# "Was That You!" 2012 VW Beetle Sighting...



## Heaters X01 (Dec 9, 2011)

Pensacola, I was cruising up Creighton Rd when I spotted a Black Pear VW Beetle 2.0T turning left onto 9th Ave.

Was wondering if you are a member here.


----------



## b-willy-850 (Nov 17, 2011)

Guilty! Really enjoy the car. Especially since the window issue has been resolved. Have only seen the Navy Blue Turbo at Pete Moore during service and a Grey 2012 turning on Cervantes & I110 yesterday. I was in in my Jeep then. eace:


----------



## Heaters X01 (Dec 9, 2011)

b-willy-850 said:


> Guilty! Really enjoy the car. Especially since the window issue has been resolved. Have only seen the Navy Blue Turbo at Pete Moore during service and a Grey 2012 turning on Cervantes & I110 yesterday. I was in in my Jeep then. eace:


The Cervantes, I110 sighting was not me. When I saw you I was driving my red 2011 Honda CRz.

I too am enjoying the car "X01". That is the name I gave it.

Keep the Faith! :wave:

-Roger


----------



## Heaters X01 (Dec 9, 2011)

Spotted a Tornado Red VW Beetle 2012 downtown Pensacola on Palafox St. across the street from the Escambia County Court House.










Was that You? If you are a member or just a lurker please check in. Merry Christmas.


----------



## b-willy-850 (Nov 17, 2011)

I am a member and we have the Blk Launch Beetle. The RNS 510 is the Upgraded Radio with Nav and Sat. Was waiting on GPS antenna which finally arrived, to install. Probably next week. Also recieved my VAG-COM and was able to run the program this morning. I will be playing aroound with it on the Beetle and my daughters 2012 Passat.


----------



## Heaters X01 (Dec 9, 2011)

b-willy-850 said:


> I am a member and we have the Blk Launch Beetle. The RNS 510 is the Upgraded Radio with Nav and Sat. Was waiting on GPS antenna which finally arrived, to install. Probably next week. Also recieved my VAG-COM and was able to run the program this morning. I will be playing aroound with it on the Beetle and my daughters 2012 Passat.

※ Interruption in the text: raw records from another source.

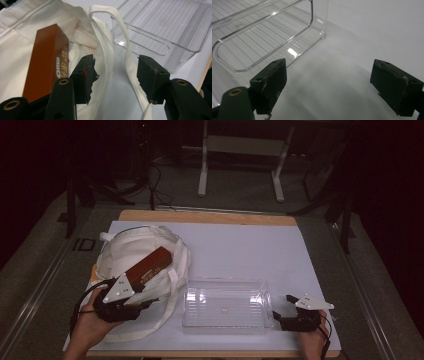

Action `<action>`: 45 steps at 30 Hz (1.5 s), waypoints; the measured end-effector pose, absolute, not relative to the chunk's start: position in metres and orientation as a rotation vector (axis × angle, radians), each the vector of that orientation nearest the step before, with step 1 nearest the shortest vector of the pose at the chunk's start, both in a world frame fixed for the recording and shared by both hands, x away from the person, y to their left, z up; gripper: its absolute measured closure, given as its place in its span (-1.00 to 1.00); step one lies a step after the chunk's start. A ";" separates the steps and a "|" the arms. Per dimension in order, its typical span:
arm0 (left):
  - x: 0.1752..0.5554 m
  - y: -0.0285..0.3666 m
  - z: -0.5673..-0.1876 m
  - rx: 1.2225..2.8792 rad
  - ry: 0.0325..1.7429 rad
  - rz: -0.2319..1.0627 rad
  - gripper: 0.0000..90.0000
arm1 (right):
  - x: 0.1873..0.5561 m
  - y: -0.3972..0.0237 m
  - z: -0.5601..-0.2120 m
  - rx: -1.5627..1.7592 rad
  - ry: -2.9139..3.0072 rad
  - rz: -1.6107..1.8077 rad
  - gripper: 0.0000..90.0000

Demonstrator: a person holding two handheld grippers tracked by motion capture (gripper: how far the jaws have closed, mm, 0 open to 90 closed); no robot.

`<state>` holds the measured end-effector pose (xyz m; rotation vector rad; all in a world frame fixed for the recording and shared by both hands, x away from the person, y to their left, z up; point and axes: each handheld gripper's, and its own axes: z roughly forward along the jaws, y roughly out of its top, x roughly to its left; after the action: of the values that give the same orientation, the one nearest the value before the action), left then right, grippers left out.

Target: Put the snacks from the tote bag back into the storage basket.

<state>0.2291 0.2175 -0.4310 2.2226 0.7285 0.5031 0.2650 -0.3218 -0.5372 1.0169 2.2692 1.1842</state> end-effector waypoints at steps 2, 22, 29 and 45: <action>0.231 0.219 -0.430 2.227 0.733 0.507 0.07 | 0.265 -0.322 -0.537 1.018 2.269 1.185 -0.69; 0.253 0.236 -0.429 2.253 0.806 0.537 0.06 | 0.265 -0.322 -0.537 1.020 2.268 1.187 -0.69; 0.262 0.243 -0.430 2.257 0.841 0.546 0.06 | 0.265 -0.322 -0.537 1.020 2.267 1.190 -0.69; 0.281 0.256 -0.435 2.275 0.919 0.526 0.03 | 0.265 -0.322 -0.537 1.020 2.265 1.193 -0.69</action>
<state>0.2813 0.2558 -0.4349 2.2753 0.9186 0.5258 0.2647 -0.3224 -0.5369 1.0202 2.2646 1.1932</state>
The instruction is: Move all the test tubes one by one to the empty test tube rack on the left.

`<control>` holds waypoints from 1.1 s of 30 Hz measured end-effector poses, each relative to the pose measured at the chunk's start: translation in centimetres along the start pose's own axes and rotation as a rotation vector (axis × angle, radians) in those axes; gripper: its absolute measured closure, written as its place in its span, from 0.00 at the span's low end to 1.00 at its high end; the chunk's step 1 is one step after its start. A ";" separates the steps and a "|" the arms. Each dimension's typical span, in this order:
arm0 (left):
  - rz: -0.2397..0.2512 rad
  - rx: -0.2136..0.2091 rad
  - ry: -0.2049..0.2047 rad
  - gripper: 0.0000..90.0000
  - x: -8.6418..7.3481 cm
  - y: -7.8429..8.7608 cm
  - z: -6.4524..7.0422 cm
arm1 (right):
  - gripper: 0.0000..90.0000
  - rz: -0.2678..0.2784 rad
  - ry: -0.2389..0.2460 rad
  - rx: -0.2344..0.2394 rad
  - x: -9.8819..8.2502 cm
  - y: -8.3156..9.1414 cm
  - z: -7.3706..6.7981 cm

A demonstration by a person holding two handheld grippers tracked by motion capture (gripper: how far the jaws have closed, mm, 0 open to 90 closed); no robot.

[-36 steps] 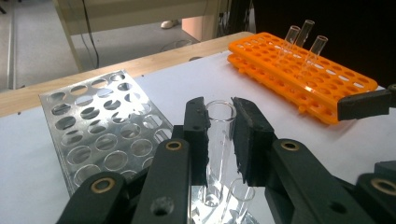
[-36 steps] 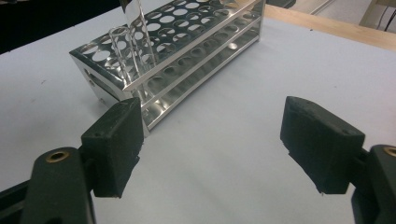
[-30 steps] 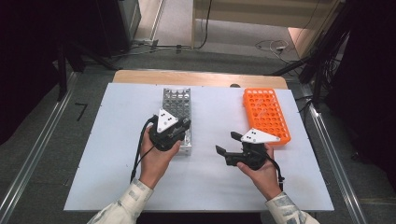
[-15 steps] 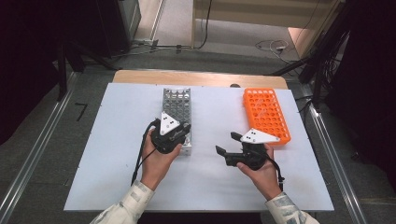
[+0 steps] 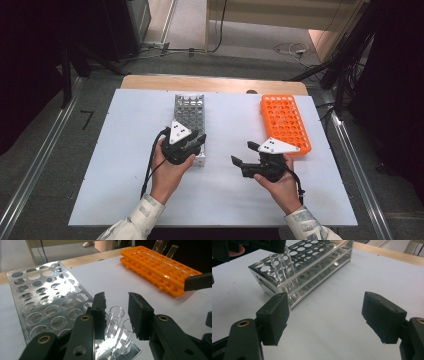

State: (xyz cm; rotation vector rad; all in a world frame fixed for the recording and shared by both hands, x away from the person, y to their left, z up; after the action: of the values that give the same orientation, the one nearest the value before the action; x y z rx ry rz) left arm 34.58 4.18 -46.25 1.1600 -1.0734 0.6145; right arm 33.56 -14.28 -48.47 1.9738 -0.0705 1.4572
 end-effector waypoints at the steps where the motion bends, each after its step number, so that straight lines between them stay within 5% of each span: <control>1: 0.003 -0.004 0.006 0.68 0.1 0.1 0.0 | 0.23 0.003 -0.001 -0.003 0.0 0.1 0.1; 15: 0.051 -0.026 0.074 0.33 0.9 1.4 -0.2 | 0.23 0.068 -0.045 -0.121 0.8 3.1 4.0; 24: 0.042 -0.030 0.073 0.26 0.4 1.4 -0.3 | 0.24 0.073 -0.104 -0.261 0.1 5.1 8.6; 33: 0.048 -0.024 0.073 0.21 0.5 1.3 -0.5 | 0.27 0.063 -0.127 -0.364 -0.6 4.9 12.7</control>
State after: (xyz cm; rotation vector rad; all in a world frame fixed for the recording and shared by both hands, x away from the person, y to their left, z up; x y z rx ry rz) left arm 33.87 5.02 -45.26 1.0856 -1.0461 0.6748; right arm 41.80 -25.15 -48.51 1.7723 -0.4275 1.2526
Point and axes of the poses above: each handheld gripper's, and its own axes: y roughly backward along the jaws, x roughly out of its top, z roughly to its right, the point moved 8 cm from there along -y, roughly forward along the jaws, and after that the axes turned 11 degrees about x, right-handed, at the moved point
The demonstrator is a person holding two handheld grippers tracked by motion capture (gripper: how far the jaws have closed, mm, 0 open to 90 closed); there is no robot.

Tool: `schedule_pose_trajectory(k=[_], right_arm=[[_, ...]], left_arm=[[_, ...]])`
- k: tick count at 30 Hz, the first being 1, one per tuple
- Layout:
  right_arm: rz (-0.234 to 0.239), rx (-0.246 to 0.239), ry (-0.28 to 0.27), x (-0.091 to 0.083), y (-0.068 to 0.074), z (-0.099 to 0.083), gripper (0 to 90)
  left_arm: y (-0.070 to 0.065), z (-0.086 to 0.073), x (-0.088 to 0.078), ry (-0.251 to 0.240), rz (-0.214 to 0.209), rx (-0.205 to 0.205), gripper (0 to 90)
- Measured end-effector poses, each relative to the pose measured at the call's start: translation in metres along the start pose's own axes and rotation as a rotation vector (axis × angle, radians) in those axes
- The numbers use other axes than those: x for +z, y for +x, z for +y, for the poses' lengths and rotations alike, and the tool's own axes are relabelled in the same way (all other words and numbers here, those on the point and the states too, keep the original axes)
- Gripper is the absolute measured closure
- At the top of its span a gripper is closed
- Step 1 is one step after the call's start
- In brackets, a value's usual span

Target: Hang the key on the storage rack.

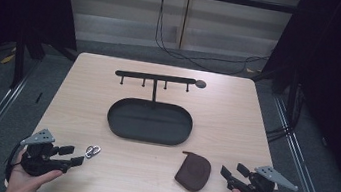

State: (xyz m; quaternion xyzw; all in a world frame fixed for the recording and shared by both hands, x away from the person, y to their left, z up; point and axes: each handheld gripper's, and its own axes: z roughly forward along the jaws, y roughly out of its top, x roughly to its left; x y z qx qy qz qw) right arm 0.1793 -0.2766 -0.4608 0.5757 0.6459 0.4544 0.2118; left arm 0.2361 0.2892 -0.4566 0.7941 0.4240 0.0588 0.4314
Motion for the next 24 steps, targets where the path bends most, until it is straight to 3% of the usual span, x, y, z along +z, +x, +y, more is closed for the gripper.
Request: schedule_pose_trajectory(k=[7, 10, 18, 24], right_arm=[[0.012, 0.003, 0.034, 0.003, -0.002, -0.001, 30.2], [0.013, 0.000, 0.040, 0.003, -0.001, -0.001, 28.9], [0.032, -0.042, 0.057, 0.005, 0.005, -0.001, 27.4], [0.032, -0.025, 0.060, 0.006, 0.003, 0.000, 27.5]], left_arm=[[0.001, 0.001, 0.000, -0.008, -0.040, -0.019, 37.2], [0.002, 0.001, -0.001, -0.004, -0.024, -0.022, 42.5], [0.000, 0.007, -0.002, 0.022, 0.012, -0.017, 44.9], [0.000, 0.013, -0.002, 0.033, 0.022, -0.020, 48.0]])
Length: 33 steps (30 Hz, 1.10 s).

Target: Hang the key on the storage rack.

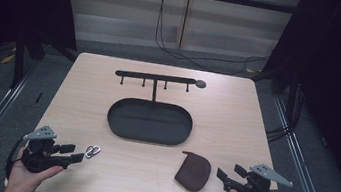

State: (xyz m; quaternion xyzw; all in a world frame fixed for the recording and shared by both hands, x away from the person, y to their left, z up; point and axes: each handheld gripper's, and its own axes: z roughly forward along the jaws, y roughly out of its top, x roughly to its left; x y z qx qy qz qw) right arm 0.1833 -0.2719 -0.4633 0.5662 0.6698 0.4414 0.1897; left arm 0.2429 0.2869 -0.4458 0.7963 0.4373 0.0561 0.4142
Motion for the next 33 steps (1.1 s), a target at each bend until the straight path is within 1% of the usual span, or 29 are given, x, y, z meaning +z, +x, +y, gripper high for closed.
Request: schedule_pose_trajectory(k=[2, 3, 5, 6, 7, 9, 10, 11, 13, 14, 15, 16, 17, 18, 19, 20, 21, 23, 24, 25, 26, 27, 29, 30, 31, 32, 33], right_arm=[[0.001, 0.004, 0.004, 0.001, 0.000, 0.000, 27.5], [0.002, 0.000, 0.006, 0.001, 0.000, 0.000, 27.5], [0.005, -0.003, 0.009, 0.001, 0.000, 0.000, 27.6], [0.004, -0.006, 0.014, 0.002, 0.001, 0.000, 27.7], [0.004, -0.006, 0.014, 0.002, 0.001, 0.000, 27.7], [0.006, -0.006, 0.015, 0.002, 0.001, 0.000, 27.6], [0.006, -0.004, 0.017, 0.003, 0.001, 0.000, 27.7], [0.006, -0.003, 0.018, 0.003, 0.000, 0.000, 27.6], [0.007, -0.004, 0.020, 0.003, 0.000, 0.000, 27.6], [0.010, -0.007, 0.021, 0.003, 0.001, 0.000, 27.7], [0.010, -0.010, 0.021, 0.003, 0.001, 0.000, 28.3], [0.012, -0.010, 0.020, 0.003, 0.001, 0.000, 29.0], [0.012, -0.010, 0.020, 0.003, 0.001, 0.000, 29.0], [0.013, -0.012, 0.024, 0.003, 0.001, 0.000, 29.1], [0.013, -0.012, 0.024, 0.003, 0.001, 0.000, 29.1], [0.015, -0.013, 0.027, 0.004, 0.001, 0.000, 29.1], [0.015, -0.013, 0.027, 0.004, 0.001, 0.000, 29.1], [0.015, -0.013, 0.030, 0.004, 0.001, 0.000, 29.1], [0.016, -0.012, 0.034, 0.005, 0.001, 0.000, 29.1], [0.017, -0.012, 0.034, 0.005, 0.001, 0.000, 29.5], [0.018, -0.013, 0.035, 0.005, 0.001, 0.000, 30.3], [0.020, -0.013, 0.037, 0.005, 0.001, 0.000, 30.5], [0.020, -0.012, 0.041, 0.006, 0.001, 0.000, 30.6], [0.021, -0.011, 0.043, 0.006, 0.001, 0.000, 30.6], [0.020, -0.011, 0.044, 0.006, 0.001, 0.000, 30.7], [0.021, -0.012, 0.046, 0.006, 0.001, 0.000, 30.7], [0.024, -0.012, 0.047, 0.006, 0.001, 0.000, 30.7]], left_arm=[[0.001, 0.005, 0.000, 0.004, -0.008, -0.010, 49.4], [0.001, 0.007, 0.000, 0.011, -0.002, -0.008, 50.5], [0.001, 0.010, 0.001, 0.026, -0.006, -0.013, 51.5], [0.000, 0.015, 0.002, 0.041, -0.003, 0.000, 52.9], [0.000, 0.015, 0.002, 0.041, -0.003, 0.000, 53.9], [-0.002, 0.019, 0.003, 0.063, -0.011, 0.014, 54.7], [-0.002, 0.021, 0.004, 0.067, -0.007, 0.022, 55.5], [-0.002, 0.023, 0.006, 0.080, -0.009, 0.019, 56.2], [0.000, 0.028, 0.009, 0.111, 0.002, 0.031, 57.7], [0.000, 0.030, 0.011, 0.121, 0.031, 0.023, 59.7], [0.002, 0.032, 0.013, 0.132, 0.039, 0.031, 59.8], [0.002, 0.036, 0.018, 0.147, 0.034, 0.035, 60.4], [0.002, 0.036, 0.018, 0.147, 0.034, 0.035, 60.4], [0.002, 0.038, 0.022, 0.176, 0.032, 0.043, 60.4], [0.002, 0.038, 0.022, 0.176, 0.032, 0.043, 59.9], [0.001, 0.040, 0.028, 0.217, 0.039, 0.039, 59.0], [0.001, 0.040, 0.028, 0.217, 0.039, 0.039, 59.0], [0.001, 0.042, 0.032, 0.246, 0.040, 0.043, 59.0], [0.000, 0.043, 0.032, 0.229, 0.060, 0.052, 59.3], [0.000, 0.044, 0.032, 0.220, 0.075, 0.061, 61.9], [0.000, 0.046, 0.033, 0.244, 0.071, 0.065, 63.4], [0.001, 0.048, 0.034, 0.253, 0.066, 0.062, 63.4], [0.002, 0.050, 0.036, 0.266, 0.072, 0.066, 64.1], [0.003, 0.052, 0.038, 0.281, 0.065, 0.059, 64.2], [0.004, 0.052, 0.039, 0.296, 0.067, 0.063, 64.1], [0.005, 0.053, 0.041, 0.322, 0.065, 0.066, 63.7], [0.005, 0.054, 0.043, 0.334, 0.067, 0.064, 63.2]])
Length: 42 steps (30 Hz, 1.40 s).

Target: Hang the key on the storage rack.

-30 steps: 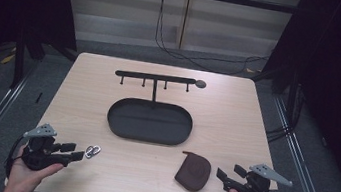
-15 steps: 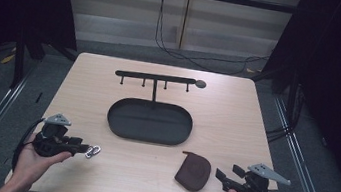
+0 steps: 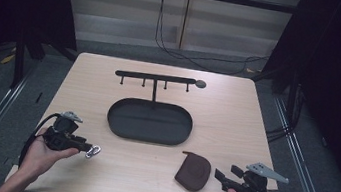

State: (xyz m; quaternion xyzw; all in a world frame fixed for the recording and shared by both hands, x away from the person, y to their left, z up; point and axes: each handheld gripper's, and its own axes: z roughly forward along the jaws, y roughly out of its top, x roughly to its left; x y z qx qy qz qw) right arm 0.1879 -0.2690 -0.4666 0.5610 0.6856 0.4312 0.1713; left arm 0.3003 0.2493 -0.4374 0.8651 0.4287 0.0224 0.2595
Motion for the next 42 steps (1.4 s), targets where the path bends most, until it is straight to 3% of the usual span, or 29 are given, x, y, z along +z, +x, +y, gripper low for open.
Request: schedule_pose_trajectory(k=[4, 10, 11, 13, 21, 24, 32, 42], right_arm=[[0.001, -0.002, 0.004, 0.000, 0.000, 0.000, 31.5], [0.003, -0.002, 0.013, 0.001, 0.000, 0.000, 31.8], [0.001, -0.001, 0.012, 0.001, 0.000, 0.000, 31.8], [0.006, 0.000, 0.017, 0.002, 0.000, 0.000, 31.7], [0.014, -0.001, 0.031, 0.004, -0.001, 0.000, 31.5], [0.014, -0.001, 0.033, 0.004, -0.001, 0.000, 31.4], [0.016, -0.009, 0.043, 0.005, 0.000, -0.001, 30.0], [0.033, -0.015, 0.048, 0.006, 0.001, -0.001, 29.6]], left_arm=[[-0.002, 0.005, 0.005, 0.031, 0.039, 0.017, 62.6], [-0.003, 0.013, 0.015, 0.090, 0.026, 0.018, 60.5], [-0.002, 0.015, 0.019, 0.124, 0.010, 0.019, 59.5], [-0.002, 0.016, 0.022, 0.138, 0.026, -0.001, 57.9], [0.001, 0.020, 0.030, 0.205, 0.018, -0.011, 57.0], [0.000, 0.021, 0.032, 0.207, 0.013, -0.023, 57.3], [-0.003, 0.027, 0.039, 0.260, 0.015, -0.005, 62.6], [-0.006, 0.031, 0.046, 0.289, 0.044, 0.012, 67.5]])
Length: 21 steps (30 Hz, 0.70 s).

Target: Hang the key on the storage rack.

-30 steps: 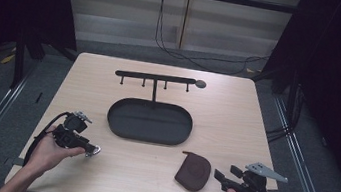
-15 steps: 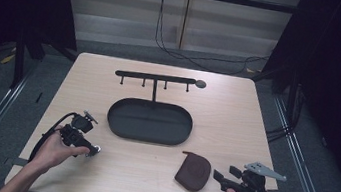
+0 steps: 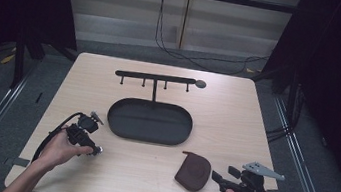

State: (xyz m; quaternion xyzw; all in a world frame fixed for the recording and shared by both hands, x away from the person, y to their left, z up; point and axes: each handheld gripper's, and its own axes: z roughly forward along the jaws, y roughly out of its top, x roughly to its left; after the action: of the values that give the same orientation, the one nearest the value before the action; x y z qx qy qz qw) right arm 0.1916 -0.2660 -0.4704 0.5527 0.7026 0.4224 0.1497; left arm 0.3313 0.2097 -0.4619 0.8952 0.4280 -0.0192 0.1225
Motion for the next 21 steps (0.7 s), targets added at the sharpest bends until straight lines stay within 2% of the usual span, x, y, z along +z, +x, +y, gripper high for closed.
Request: schedule_pose_trajectory(k=[4, 8, 13, 21], right_arm=[[0.000, -0.004, 0.001, 0.000, 0.001, 0.000, 29.5], [0.000, 0.000, 0.000, 0.000, 0.000, 0.000, 29.5], [0.000, 0.002, 0.000, 0.000, 0.000, 0.000, 29.5], [0.000, 0.003, 0.000, 0.000, 0.000, 0.000, 29.5]], left_arm=[[0.000, 0.000, 0.000, 0.002, -0.003, 0.008, 68.3], [0.001, 0.000, -0.004, -0.013, -0.019, 0.021, 77.8], [0.003, -0.001, -0.007, -0.016, -0.040, 0.027, 79.5], [0.007, 0.000, -0.016, -0.026, -0.028, 0.030, 88.2]])
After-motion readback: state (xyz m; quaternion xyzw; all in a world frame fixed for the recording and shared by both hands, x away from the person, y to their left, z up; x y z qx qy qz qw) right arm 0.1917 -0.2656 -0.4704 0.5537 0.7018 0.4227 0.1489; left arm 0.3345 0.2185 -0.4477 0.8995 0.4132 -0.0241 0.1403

Ah, sounds good. The Vag-Com, is that a Ross Tech? 

Side note:

I wonder what kind of horses I would have if the 2.5L had a turbo? Just a thought.

Keep us posted on how your upgrades work out.


----------



## Heaters X01 (Dec 9, 2011)

It's exciting to say the least to see my third 2012 VW Beetle right here in Pensacola, Fl







This is in the wild sighting and if you are a member here or just a lurking please check in.


----------



## Heaters X01 (Dec 9, 2011)

Two more sightings...

The first was spotted by my daughter. On Dec. 28 between 1 and 2pm, at the corner of Olive and 9th, she saw a Reflex Silver Metallic 2012 Beetle going west on Olive Rd. She said a young man wearing a bandanna was driving it.


Another sighting for me at the corner of Tippin Ave. and Creighton Rd, I saw a young man driving west on Creighton RD in a Tornado Red 2012 VW Beetle...










I don't know if this is the Tornado Red VW I saw downtown Pensacola.

Just the same, if you are a member here please check in, or if you are reading this, come on in and say, Hi.

Keep The Faith!


----------



## Heaters X01 (Dec 9, 2011)

Today as I was driving east on I10 just outside Milton, Fl you were on the west bound lane when I saw you driving your saturn yellow 2012 VW Beetle... ic:










I was in my 2012 VW Reflex Silver metallic Beetle this morning, maybe you saw me. Hi, :wave:


----------



## Heaters X01 (Dec 9, 2011)

In front of the Escambia County Court House today "Pensacola, Fl. Palafox St." a Denim Blue 2012 VW Beetle.











If you make it to this site in the future :wave:


-Roger


----------



## sonic_va (Jul 2, 2006)

Wow...Pensacola seems to be the hot spot! All I'm getting here in the DC area is hard stares...from New Beetle drivers. :laugh:


----------



## b-willy-850 (Nov 17, 2011)

We are famous for several things: The Blue Angles, White Sandy Beaches, & Seafood, and the ******* Riviera. :wave:


----------



## Heaters X01 (Dec 9, 2011)

sonic_va said:


> Wow...Pensacola seems to be the hot spot! All I'm getting here in the DC area is hard stares...from New Beetle drivers. :laugh:


We are, Keeping the Faith! :laugh: eace:


----------